Stored data entries
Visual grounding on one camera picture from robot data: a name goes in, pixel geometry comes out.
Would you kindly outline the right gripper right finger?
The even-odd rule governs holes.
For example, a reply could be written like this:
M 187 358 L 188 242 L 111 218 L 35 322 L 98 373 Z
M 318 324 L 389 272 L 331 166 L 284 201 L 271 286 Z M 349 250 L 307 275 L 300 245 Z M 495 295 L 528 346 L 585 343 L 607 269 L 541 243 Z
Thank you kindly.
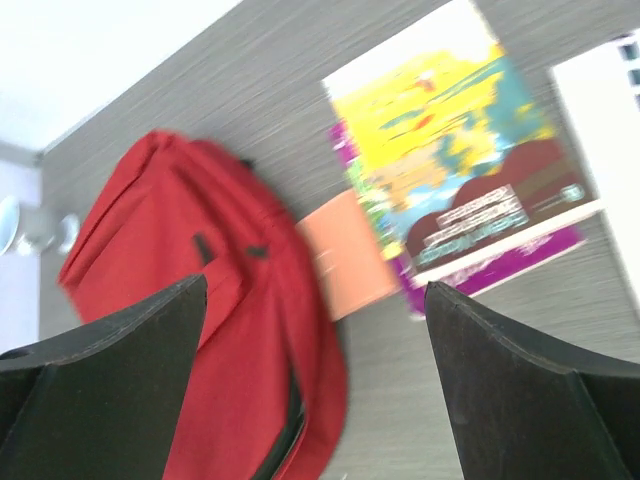
M 636 479 L 639 366 L 543 333 L 442 282 L 426 323 L 466 479 Z

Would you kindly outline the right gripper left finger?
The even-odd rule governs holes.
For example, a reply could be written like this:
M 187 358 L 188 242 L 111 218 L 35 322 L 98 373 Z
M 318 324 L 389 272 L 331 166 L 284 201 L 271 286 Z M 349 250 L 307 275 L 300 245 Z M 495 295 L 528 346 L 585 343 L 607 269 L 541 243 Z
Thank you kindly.
M 191 275 L 1 356 L 4 479 L 160 479 L 206 312 Z

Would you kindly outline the red backpack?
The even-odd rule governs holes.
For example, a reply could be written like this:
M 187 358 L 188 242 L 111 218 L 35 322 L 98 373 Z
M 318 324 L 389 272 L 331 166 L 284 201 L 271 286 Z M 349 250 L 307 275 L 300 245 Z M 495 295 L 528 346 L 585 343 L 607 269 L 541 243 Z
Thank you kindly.
M 192 274 L 207 312 L 165 477 L 319 478 L 348 389 L 314 257 L 249 166 L 155 130 L 117 164 L 58 282 L 91 322 Z

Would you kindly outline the yellow cover book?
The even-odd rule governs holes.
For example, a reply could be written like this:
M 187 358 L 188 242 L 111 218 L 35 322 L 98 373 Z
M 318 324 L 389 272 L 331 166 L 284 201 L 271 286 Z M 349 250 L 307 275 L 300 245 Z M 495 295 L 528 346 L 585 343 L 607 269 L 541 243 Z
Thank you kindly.
M 385 258 L 423 287 L 601 209 L 498 38 L 451 1 L 322 82 Z

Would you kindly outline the purple cover book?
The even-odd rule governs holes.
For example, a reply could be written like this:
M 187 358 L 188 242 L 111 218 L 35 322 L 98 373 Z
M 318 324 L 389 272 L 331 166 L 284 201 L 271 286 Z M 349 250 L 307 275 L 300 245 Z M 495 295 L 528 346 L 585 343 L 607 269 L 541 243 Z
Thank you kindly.
M 444 277 L 443 282 L 473 297 L 572 252 L 585 243 L 586 238 L 579 228 L 565 227 L 458 270 Z M 410 318 L 422 320 L 425 316 L 424 289 L 413 286 L 409 269 L 401 257 L 389 259 L 385 265 L 391 269 L 404 291 Z

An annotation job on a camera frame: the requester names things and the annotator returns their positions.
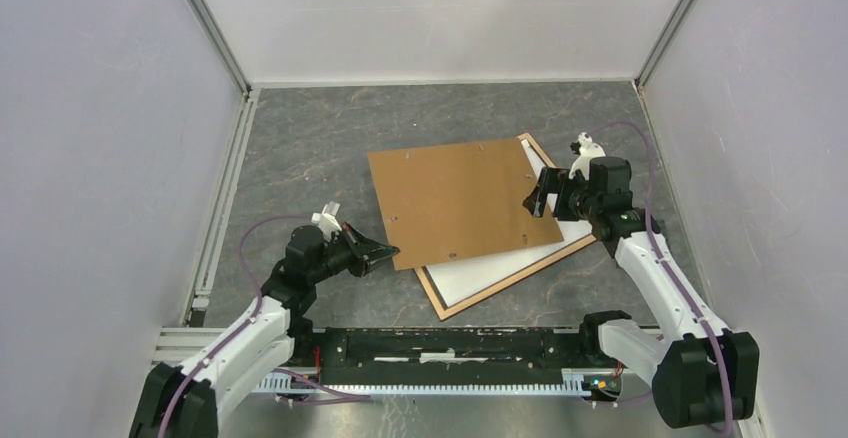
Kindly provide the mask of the brown backing board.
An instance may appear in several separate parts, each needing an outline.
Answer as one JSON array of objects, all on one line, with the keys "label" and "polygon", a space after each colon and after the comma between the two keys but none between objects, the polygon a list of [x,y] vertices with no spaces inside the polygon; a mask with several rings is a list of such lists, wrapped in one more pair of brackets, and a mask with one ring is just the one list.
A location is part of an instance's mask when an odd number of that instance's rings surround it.
[{"label": "brown backing board", "polygon": [[524,199],[537,175],[517,138],[371,152],[368,164],[396,270],[558,243]]}]

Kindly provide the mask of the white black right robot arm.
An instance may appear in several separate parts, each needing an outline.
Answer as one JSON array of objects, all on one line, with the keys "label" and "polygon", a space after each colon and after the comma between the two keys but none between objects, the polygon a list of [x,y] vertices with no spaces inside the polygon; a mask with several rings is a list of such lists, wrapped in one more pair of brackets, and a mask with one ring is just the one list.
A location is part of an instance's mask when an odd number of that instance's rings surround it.
[{"label": "white black right robot arm", "polygon": [[735,331],[695,292],[676,263],[650,207],[637,207],[628,160],[578,158],[569,168],[543,166],[523,206],[535,218],[586,221],[592,235],[637,286],[662,332],[651,338],[620,311],[584,318],[580,358],[602,366],[614,358],[652,393],[666,425],[703,425],[728,436],[754,413],[760,347]]}]

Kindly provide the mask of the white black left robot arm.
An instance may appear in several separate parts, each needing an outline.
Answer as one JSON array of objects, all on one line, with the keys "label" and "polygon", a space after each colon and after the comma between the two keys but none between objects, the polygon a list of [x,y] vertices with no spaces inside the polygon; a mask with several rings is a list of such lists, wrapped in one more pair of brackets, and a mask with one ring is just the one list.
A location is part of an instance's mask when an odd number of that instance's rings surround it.
[{"label": "white black left robot arm", "polygon": [[324,280],[364,277],[399,253],[346,222],[293,230],[284,255],[245,312],[177,365],[156,364],[134,413],[132,437],[216,437],[235,408],[275,368],[314,352],[305,314]]}]

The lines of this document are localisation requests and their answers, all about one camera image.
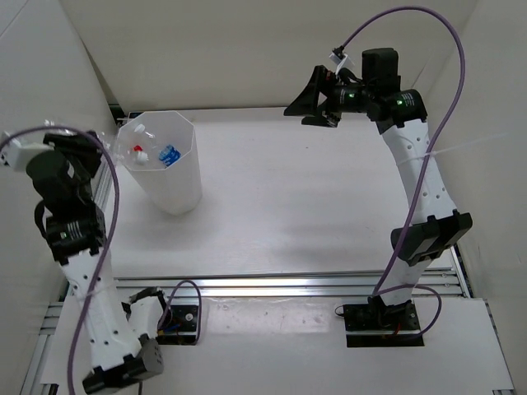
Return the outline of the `red label plastic bottle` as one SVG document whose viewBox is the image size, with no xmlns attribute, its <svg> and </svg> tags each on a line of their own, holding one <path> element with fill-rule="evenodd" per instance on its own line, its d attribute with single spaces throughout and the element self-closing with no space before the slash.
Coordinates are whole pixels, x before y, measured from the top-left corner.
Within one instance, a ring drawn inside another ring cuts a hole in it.
<svg viewBox="0 0 527 395">
<path fill-rule="evenodd" d="M 137 165 L 145 165 L 149 161 L 148 154 L 139 145 L 136 145 L 132 148 L 130 155 L 133 159 L 133 162 Z"/>
</svg>

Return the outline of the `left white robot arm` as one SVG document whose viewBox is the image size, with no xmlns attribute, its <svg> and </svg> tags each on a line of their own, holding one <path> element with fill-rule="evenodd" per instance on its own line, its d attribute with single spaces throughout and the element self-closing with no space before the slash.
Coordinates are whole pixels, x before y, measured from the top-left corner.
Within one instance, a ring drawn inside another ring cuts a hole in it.
<svg viewBox="0 0 527 395">
<path fill-rule="evenodd" d="M 82 329 L 91 350 L 91 370 L 82 380 L 87 394 L 114 394 L 163 372 L 158 329 L 173 318 L 164 292 L 149 287 L 123 302 L 111 269 L 103 211 L 91 188 L 102 151 L 96 134 L 47 132 L 45 149 L 26 173 L 41 201 L 35 224 L 82 309 Z"/>
</svg>

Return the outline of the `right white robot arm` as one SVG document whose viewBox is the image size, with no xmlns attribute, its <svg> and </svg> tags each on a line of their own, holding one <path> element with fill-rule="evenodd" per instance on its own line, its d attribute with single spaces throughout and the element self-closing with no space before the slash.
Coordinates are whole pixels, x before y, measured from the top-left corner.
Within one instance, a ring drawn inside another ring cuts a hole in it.
<svg viewBox="0 0 527 395">
<path fill-rule="evenodd" d="M 430 152 L 427 111 L 420 93 L 401 88 L 399 55 L 392 48 L 369 49 L 361 56 L 361 75 L 343 49 L 330 55 L 336 68 L 315 67 L 305 89 L 286 107 L 286 116 L 304 125 L 335 128 L 343 114 L 365 114 L 389 148 L 408 200 L 409 218 L 394 229 L 394 257 L 374 289 L 370 319 L 387 329 L 411 299 L 425 269 L 473 225 L 446 190 Z"/>
</svg>

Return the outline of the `blue label clear bottle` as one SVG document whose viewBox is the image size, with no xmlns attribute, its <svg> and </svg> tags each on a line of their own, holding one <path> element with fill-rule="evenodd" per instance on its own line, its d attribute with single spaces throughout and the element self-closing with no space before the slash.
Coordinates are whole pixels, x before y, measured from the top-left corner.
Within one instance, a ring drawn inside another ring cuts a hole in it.
<svg viewBox="0 0 527 395">
<path fill-rule="evenodd" d="M 181 157 L 181 153 L 171 144 L 166 145 L 159 152 L 159 161 L 165 166 L 170 167 Z"/>
</svg>

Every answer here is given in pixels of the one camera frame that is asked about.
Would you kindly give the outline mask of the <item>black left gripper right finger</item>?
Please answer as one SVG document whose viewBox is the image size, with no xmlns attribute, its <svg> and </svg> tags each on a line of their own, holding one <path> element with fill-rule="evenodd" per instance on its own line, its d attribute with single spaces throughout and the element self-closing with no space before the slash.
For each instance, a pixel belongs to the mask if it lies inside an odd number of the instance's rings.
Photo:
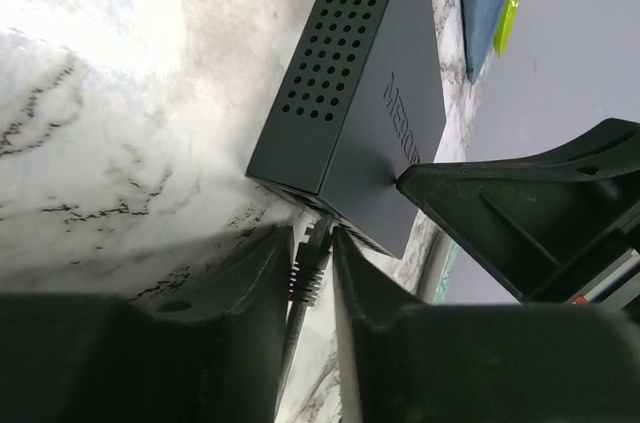
<svg viewBox="0 0 640 423">
<path fill-rule="evenodd" d="M 571 304 L 429 305 L 332 235 L 346 422 L 635 422 L 639 328 Z"/>
</svg>

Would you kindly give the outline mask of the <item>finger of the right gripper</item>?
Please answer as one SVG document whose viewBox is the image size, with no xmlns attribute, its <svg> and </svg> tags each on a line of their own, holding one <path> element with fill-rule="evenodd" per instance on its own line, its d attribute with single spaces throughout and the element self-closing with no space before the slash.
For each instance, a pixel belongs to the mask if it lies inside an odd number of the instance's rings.
<svg viewBox="0 0 640 423">
<path fill-rule="evenodd" d="M 520 302 L 569 302 L 639 247 L 639 126 L 537 155 L 413 165 L 398 190 Z"/>
</svg>

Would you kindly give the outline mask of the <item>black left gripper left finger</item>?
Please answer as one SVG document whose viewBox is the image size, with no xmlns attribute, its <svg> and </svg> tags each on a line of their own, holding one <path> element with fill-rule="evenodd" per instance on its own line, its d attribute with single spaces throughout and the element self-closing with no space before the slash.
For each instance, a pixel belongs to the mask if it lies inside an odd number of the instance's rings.
<svg viewBox="0 0 640 423">
<path fill-rule="evenodd" d="M 293 249 L 273 229 L 161 303 L 3 294 L 2 420 L 273 421 Z"/>
</svg>

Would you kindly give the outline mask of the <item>dark grey network switch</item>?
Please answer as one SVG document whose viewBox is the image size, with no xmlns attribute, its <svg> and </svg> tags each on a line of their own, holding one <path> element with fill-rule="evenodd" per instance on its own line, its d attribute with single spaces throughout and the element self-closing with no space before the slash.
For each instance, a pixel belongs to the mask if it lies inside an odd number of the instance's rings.
<svg viewBox="0 0 640 423">
<path fill-rule="evenodd" d="M 395 184 L 445 124 L 432 0 L 315 0 L 247 175 L 401 258 L 417 210 Z"/>
</svg>

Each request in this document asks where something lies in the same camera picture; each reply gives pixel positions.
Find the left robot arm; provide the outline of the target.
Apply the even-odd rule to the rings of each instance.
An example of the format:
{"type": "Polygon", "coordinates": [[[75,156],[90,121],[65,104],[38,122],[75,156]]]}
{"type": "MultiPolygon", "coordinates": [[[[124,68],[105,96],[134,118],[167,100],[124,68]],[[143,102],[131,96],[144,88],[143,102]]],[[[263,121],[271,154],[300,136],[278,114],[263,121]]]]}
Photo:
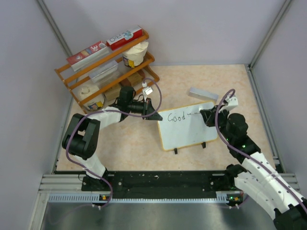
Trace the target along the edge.
{"type": "Polygon", "coordinates": [[[98,190],[107,187],[112,190],[108,177],[104,175],[107,169],[96,154],[100,130],[122,122],[128,116],[144,120],[163,120],[145,92],[141,101],[134,99],[135,95],[133,87],[125,86],[121,88],[115,102],[105,109],[87,115],[74,114],[64,135],[62,147],[65,149],[66,158],[82,167],[98,190]]]}

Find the white whiteboard yellow frame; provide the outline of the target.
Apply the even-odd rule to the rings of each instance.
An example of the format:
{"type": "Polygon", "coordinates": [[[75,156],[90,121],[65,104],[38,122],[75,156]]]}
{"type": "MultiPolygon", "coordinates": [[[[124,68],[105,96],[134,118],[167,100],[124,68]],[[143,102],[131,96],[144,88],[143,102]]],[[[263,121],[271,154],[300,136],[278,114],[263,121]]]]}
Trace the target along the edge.
{"type": "Polygon", "coordinates": [[[160,111],[163,120],[158,121],[158,129],[162,149],[170,151],[216,140],[216,128],[206,126],[201,114],[187,115],[213,107],[214,102],[207,101],[160,111]]]}

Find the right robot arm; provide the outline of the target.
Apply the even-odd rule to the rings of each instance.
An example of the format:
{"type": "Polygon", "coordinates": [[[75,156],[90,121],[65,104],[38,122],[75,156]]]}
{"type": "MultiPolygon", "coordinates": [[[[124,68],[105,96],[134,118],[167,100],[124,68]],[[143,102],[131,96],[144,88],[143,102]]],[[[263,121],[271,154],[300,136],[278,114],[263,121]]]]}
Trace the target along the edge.
{"type": "Polygon", "coordinates": [[[224,184],[238,188],[267,212],[278,230],[307,228],[307,199],[297,192],[270,165],[256,143],[248,136],[248,124],[242,114],[221,112],[215,106],[200,114],[208,127],[215,127],[230,154],[238,160],[228,165],[224,184]]]}

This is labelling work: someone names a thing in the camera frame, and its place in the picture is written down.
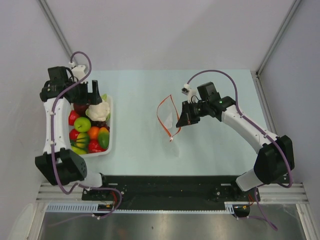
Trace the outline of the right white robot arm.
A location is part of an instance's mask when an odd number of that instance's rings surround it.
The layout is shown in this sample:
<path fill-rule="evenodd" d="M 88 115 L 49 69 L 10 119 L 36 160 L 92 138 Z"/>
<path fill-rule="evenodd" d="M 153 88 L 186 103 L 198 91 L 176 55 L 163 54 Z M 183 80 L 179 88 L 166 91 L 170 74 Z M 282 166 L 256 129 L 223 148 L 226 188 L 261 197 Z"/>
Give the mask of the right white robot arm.
<path fill-rule="evenodd" d="M 255 150 L 257 157 L 251 170 L 238 176 L 230 188 L 231 196 L 242 201 L 249 190 L 276 182 L 295 167 L 292 140 L 264 129 L 245 116 L 231 97 L 221 97 L 212 82 L 191 89 L 184 84 L 182 92 L 187 100 L 182 103 L 177 128 L 197 124 L 202 117 L 211 116 L 236 131 Z"/>

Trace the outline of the clear zip top bag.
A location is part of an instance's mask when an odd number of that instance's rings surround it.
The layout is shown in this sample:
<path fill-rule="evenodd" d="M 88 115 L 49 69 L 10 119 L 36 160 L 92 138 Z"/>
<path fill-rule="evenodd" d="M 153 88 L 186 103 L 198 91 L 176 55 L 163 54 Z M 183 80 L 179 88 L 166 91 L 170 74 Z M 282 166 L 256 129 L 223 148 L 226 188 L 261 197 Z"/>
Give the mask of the clear zip top bag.
<path fill-rule="evenodd" d="M 176 127 L 180 119 L 178 109 L 171 94 L 160 101 L 156 108 L 156 119 L 159 124 L 159 136 L 164 155 L 168 158 L 179 158 L 180 149 L 177 135 L 181 128 Z"/>

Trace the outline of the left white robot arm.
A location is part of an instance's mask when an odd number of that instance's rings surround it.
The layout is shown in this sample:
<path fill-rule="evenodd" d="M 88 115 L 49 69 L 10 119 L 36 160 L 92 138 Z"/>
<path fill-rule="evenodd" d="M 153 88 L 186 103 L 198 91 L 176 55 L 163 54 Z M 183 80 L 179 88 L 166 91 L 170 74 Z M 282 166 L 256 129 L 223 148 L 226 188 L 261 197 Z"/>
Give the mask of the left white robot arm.
<path fill-rule="evenodd" d="M 84 65 L 48 69 L 49 80 L 40 92 L 46 116 L 45 145 L 42 155 L 35 158 L 35 165 L 51 185 L 63 187 L 74 183 L 93 188 L 93 194 L 105 200 L 111 188 L 103 183 L 100 173 L 87 169 L 83 158 L 90 137 L 78 135 L 71 139 L 69 135 L 70 125 L 86 134 L 92 121 L 105 121 L 110 115 L 97 80 L 92 81 L 92 91 L 88 91 L 88 82 L 83 79 L 86 74 Z"/>

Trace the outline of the white cauliflower toy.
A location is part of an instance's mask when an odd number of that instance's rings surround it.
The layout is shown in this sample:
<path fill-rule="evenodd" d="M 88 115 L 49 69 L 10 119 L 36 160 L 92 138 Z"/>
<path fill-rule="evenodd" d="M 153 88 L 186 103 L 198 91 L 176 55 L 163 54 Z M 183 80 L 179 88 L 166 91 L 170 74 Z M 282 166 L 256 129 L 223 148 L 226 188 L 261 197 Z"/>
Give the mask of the white cauliflower toy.
<path fill-rule="evenodd" d="M 111 114 L 110 104 L 107 102 L 107 94 L 100 96 L 102 102 L 97 105 L 89 105 L 85 111 L 85 115 L 94 122 L 106 122 Z"/>

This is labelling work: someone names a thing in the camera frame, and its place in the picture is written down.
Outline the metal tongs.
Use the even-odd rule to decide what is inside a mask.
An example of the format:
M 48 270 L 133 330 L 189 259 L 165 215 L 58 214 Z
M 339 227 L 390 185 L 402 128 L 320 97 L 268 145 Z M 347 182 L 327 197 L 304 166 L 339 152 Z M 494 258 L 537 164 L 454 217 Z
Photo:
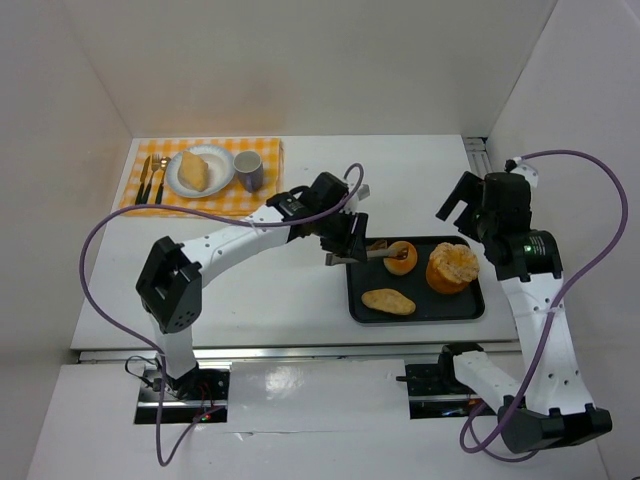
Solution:
M 407 247 L 391 247 L 386 242 L 375 243 L 371 248 L 367 248 L 366 258 L 358 260 L 351 257 L 339 257 L 333 253 L 327 253 L 325 256 L 326 266 L 336 266 L 343 264 L 365 263 L 374 259 L 392 258 L 403 260 L 408 256 Z

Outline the triangular bread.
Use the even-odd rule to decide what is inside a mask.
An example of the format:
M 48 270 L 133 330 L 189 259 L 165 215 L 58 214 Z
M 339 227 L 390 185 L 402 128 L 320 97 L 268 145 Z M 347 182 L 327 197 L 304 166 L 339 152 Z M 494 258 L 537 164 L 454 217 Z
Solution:
M 190 151 L 182 153 L 178 175 L 184 184 L 192 190 L 202 192 L 208 188 L 208 164 L 200 156 Z

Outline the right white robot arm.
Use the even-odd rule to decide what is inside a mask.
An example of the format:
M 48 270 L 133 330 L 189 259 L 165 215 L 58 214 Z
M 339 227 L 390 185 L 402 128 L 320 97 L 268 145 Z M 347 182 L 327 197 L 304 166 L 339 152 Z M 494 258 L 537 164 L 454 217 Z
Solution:
M 568 282 L 557 242 L 531 228 L 531 185 L 516 173 L 462 175 L 436 216 L 455 221 L 479 242 L 507 296 L 526 373 L 517 381 L 476 344 L 444 347 L 455 382 L 470 388 L 498 417 L 491 439 L 514 454 L 577 446 L 611 431 L 608 410 L 595 406 L 577 363 L 563 297 Z

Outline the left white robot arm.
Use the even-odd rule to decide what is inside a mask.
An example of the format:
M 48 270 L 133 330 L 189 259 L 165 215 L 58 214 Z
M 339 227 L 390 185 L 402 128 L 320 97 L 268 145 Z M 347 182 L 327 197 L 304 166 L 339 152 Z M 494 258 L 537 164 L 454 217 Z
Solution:
M 253 256 L 310 235 L 328 253 L 366 261 L 368 216 L 357 206 L 369 194 L 362 182 L 350 184 L 323 172 L 309 186 L 272 196 L 238 224 L 185 243 L 168 236 L 154 243 L 136 291 L 155 321 L 158 362 L 174 394 L 183 398 L 202 380 L 192 325 L 202 312 L 203 289 Z

Problem
Where a line in the records above includes the string "yellow", show it.

Result of the task
Would you kindly outline the yellow cover book?
Find the white whiteboard yellow frame; provide the outline of the target.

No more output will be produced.